Activity:
Copy out all lines of the listing below that hold "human".
────────────────────────────────────────
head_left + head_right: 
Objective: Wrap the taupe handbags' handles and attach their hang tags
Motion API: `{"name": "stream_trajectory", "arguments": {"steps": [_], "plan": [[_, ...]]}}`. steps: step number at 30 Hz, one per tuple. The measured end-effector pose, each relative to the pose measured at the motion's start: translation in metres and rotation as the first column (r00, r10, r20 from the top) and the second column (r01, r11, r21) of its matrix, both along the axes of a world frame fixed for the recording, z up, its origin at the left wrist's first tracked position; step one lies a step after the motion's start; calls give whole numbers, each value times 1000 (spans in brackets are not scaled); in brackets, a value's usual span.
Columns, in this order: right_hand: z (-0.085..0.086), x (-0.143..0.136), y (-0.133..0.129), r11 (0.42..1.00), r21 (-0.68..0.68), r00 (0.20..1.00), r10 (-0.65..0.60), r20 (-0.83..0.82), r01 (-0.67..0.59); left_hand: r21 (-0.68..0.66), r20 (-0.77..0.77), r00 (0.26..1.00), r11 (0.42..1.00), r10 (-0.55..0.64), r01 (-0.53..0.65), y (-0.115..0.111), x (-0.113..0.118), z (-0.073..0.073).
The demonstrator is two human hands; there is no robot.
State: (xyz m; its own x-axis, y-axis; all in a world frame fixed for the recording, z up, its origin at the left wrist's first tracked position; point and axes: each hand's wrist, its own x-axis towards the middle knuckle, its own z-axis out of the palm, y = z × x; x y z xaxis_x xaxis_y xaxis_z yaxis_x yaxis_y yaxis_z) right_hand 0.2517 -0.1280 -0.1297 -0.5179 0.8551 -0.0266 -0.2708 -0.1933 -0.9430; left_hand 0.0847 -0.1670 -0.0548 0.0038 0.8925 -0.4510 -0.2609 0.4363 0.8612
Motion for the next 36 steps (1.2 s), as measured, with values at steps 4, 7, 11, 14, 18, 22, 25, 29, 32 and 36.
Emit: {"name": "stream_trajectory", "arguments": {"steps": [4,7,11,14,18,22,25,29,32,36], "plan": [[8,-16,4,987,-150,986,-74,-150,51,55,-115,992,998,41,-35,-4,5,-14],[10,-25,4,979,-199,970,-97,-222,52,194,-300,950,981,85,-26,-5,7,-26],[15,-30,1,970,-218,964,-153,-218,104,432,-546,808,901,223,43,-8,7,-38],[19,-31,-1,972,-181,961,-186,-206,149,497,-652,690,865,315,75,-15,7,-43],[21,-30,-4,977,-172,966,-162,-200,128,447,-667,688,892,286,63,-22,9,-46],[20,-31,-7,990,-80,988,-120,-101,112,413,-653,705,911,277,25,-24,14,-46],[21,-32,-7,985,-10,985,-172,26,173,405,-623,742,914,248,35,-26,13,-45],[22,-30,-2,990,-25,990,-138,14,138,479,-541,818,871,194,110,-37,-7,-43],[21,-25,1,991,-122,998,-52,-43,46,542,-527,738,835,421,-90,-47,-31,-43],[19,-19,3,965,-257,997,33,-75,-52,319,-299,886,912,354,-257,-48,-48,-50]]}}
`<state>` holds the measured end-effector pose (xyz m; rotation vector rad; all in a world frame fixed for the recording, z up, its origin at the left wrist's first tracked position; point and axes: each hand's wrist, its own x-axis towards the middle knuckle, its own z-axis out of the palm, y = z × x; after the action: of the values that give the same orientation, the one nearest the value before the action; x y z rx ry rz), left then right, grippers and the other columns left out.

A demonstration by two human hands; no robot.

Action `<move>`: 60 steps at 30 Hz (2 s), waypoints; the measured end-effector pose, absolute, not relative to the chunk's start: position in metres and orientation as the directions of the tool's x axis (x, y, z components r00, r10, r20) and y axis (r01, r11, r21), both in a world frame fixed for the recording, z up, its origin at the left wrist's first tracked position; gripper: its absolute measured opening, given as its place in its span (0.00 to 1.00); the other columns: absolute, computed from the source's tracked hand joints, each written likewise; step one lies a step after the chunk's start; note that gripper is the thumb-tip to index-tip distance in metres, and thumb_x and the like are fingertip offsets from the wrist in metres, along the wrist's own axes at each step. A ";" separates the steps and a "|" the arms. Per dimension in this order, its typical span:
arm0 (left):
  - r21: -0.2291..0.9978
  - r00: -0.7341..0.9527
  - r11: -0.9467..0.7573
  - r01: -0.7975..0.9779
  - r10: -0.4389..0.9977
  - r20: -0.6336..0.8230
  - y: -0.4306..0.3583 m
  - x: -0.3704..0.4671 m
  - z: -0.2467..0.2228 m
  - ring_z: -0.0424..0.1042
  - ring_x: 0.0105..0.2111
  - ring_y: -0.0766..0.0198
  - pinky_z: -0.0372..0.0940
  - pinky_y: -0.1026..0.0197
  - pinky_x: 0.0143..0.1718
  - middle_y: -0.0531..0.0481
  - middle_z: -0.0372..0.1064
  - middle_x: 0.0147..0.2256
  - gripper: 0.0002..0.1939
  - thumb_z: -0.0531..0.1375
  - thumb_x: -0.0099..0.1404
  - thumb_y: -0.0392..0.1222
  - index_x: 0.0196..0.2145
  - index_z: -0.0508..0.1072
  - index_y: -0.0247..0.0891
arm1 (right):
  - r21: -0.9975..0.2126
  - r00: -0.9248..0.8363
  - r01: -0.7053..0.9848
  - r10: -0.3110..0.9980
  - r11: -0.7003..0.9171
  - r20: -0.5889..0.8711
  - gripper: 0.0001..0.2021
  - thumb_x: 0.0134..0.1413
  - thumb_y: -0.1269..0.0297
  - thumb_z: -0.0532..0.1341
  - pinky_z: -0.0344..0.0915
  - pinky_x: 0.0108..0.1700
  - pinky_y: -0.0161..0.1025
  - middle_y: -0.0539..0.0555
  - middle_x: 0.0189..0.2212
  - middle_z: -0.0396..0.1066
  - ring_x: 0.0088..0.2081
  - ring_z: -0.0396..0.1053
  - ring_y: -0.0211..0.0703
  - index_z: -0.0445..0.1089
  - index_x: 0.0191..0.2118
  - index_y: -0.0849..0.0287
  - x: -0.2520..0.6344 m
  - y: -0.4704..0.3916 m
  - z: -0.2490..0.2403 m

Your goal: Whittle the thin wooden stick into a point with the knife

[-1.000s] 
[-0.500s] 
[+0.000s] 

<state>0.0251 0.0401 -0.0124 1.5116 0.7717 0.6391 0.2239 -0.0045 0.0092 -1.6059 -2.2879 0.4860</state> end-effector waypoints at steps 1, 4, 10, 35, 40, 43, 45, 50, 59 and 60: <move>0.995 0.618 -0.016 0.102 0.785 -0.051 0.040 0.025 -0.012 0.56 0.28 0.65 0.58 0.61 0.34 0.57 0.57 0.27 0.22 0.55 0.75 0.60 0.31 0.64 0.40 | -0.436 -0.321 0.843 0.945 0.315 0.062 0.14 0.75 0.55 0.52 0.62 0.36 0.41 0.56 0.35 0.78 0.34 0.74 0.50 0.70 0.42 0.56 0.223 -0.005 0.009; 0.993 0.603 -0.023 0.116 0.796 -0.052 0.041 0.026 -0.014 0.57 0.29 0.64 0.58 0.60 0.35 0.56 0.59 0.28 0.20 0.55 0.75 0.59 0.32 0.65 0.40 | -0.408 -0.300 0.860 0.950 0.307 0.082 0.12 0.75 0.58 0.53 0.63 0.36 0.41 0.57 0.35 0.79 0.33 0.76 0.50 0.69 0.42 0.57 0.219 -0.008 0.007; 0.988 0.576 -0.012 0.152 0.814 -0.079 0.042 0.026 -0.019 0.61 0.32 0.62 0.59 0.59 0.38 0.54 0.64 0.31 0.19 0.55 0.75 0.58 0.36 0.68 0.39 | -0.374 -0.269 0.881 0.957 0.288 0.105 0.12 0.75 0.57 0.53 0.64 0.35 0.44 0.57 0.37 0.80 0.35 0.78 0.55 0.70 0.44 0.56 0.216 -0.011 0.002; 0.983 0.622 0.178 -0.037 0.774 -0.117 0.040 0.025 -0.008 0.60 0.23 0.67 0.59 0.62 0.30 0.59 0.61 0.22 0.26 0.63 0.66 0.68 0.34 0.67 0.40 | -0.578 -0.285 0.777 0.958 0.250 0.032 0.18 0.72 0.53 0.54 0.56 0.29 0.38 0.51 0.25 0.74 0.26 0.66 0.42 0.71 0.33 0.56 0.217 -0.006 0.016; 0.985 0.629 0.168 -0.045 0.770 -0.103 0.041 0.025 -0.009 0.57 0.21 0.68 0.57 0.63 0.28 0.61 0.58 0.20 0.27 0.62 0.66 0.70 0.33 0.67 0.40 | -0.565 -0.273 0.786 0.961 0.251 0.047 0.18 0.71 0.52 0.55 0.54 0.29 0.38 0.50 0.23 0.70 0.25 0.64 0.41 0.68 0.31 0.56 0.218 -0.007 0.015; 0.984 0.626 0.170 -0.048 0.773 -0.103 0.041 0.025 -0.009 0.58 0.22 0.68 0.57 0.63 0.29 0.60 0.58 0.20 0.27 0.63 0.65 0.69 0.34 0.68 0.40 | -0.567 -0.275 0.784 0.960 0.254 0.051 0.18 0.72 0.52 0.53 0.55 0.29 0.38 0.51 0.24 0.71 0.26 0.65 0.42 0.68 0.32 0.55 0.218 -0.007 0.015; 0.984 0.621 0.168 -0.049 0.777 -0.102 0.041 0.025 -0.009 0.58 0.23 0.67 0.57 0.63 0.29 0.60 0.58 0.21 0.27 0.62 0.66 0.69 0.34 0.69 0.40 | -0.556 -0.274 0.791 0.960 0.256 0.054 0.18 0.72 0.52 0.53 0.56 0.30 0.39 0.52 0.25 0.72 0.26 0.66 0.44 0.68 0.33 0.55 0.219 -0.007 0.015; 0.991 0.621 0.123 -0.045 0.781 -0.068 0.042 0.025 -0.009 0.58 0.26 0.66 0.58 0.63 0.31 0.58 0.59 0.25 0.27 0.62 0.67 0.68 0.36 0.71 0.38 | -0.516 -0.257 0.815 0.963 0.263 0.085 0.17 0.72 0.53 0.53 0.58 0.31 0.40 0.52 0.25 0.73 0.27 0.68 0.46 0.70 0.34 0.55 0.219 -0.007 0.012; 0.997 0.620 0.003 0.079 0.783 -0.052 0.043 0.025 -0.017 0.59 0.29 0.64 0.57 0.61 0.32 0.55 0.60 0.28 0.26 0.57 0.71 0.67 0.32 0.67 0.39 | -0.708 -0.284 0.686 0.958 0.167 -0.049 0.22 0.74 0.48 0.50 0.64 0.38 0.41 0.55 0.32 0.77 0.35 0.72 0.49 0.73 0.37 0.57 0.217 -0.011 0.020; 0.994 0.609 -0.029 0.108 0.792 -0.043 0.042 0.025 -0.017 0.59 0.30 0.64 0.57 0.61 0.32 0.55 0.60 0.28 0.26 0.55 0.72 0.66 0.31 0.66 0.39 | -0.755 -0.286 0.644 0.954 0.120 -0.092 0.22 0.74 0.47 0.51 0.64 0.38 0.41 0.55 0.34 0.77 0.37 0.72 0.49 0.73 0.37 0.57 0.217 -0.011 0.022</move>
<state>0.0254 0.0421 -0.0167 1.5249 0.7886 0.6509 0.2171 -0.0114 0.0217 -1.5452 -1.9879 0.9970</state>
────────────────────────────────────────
Response area:
The demonstrator is two human hands; there is no robot.
A demonstration by two human hands; no robot.

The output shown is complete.